__ACTIVITY__:
Within the entries below, every line containing "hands" is to be copied.

****************************************

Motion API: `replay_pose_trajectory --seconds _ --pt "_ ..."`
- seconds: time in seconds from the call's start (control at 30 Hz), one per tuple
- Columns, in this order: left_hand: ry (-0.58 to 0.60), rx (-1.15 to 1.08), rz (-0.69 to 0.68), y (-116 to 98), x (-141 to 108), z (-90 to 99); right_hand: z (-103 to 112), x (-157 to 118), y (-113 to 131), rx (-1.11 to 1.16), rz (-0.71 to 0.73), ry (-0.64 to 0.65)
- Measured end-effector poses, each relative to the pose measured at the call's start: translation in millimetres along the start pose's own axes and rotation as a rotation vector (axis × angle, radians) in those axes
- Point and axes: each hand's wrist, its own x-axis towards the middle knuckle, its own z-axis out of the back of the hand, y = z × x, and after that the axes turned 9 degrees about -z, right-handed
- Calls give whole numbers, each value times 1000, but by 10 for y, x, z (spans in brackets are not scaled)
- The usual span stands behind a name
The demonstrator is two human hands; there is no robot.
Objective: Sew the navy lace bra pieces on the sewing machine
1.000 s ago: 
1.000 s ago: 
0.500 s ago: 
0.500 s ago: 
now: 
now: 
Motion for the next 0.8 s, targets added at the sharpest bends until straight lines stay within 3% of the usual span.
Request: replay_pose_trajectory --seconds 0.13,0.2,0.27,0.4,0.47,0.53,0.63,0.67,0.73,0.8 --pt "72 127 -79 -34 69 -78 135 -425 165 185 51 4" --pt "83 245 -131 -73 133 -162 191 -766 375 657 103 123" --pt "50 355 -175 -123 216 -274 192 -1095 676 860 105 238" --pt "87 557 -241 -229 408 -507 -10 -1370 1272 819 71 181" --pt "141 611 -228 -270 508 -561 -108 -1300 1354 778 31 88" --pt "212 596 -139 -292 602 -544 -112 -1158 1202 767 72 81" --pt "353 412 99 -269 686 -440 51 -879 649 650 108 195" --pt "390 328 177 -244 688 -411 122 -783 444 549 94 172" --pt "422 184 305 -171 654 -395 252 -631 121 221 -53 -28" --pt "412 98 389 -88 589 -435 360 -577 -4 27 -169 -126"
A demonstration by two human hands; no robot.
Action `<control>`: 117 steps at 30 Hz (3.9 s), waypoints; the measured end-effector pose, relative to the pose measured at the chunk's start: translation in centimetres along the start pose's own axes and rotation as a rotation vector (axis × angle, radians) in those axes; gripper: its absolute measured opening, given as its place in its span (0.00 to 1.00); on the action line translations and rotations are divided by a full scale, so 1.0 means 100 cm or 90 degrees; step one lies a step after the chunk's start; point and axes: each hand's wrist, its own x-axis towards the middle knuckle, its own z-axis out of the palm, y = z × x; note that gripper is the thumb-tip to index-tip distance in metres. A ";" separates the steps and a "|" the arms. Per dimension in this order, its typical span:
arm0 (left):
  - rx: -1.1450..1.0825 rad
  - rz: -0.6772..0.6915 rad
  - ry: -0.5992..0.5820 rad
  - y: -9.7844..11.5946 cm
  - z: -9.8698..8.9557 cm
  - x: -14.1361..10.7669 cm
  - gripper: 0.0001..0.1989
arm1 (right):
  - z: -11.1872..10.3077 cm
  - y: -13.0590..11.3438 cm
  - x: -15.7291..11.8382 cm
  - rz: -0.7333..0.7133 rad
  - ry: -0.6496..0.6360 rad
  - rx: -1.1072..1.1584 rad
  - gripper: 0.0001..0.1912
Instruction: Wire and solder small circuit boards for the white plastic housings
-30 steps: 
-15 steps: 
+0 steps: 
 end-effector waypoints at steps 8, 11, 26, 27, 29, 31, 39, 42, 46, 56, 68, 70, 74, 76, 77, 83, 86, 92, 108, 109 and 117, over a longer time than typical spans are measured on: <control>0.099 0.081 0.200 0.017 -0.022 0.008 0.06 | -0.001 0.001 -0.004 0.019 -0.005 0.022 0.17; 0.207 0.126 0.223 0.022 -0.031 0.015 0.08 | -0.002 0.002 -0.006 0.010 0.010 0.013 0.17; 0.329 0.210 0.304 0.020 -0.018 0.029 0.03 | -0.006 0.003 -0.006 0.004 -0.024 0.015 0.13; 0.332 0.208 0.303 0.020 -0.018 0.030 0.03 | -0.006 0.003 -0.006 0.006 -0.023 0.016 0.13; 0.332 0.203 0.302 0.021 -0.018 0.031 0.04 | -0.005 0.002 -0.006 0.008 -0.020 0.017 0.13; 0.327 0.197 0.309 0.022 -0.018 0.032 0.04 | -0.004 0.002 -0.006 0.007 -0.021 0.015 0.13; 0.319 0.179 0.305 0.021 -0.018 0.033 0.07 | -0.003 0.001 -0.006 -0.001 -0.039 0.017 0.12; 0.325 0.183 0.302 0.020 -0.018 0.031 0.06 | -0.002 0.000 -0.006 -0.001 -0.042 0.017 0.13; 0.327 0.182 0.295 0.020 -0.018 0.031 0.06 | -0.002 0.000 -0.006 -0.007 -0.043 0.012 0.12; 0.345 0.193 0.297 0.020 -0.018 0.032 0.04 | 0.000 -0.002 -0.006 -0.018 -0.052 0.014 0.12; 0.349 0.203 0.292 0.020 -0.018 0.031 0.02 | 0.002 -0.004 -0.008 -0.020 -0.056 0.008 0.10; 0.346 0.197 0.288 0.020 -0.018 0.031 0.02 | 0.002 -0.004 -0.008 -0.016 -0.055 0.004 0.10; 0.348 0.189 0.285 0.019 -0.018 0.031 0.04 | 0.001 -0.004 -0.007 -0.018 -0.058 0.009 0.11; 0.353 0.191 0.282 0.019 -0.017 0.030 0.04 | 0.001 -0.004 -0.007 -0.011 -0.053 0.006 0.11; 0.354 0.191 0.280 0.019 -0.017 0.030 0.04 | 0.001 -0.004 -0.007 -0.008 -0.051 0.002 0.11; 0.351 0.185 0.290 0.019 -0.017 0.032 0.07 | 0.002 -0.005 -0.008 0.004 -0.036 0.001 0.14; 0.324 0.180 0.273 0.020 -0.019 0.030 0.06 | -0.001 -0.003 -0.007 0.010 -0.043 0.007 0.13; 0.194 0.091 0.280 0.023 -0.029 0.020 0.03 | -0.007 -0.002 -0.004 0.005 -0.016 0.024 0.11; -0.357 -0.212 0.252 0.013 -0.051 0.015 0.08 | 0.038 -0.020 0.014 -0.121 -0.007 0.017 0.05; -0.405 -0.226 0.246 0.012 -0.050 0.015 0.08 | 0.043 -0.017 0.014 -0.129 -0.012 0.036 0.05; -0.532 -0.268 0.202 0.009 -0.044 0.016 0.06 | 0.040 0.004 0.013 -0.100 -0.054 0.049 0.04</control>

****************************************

__REPLY TO THE EXERCISE__:
The demonstrator is two human hands; there is no robot.
A demonstration by two human hands; no robot.

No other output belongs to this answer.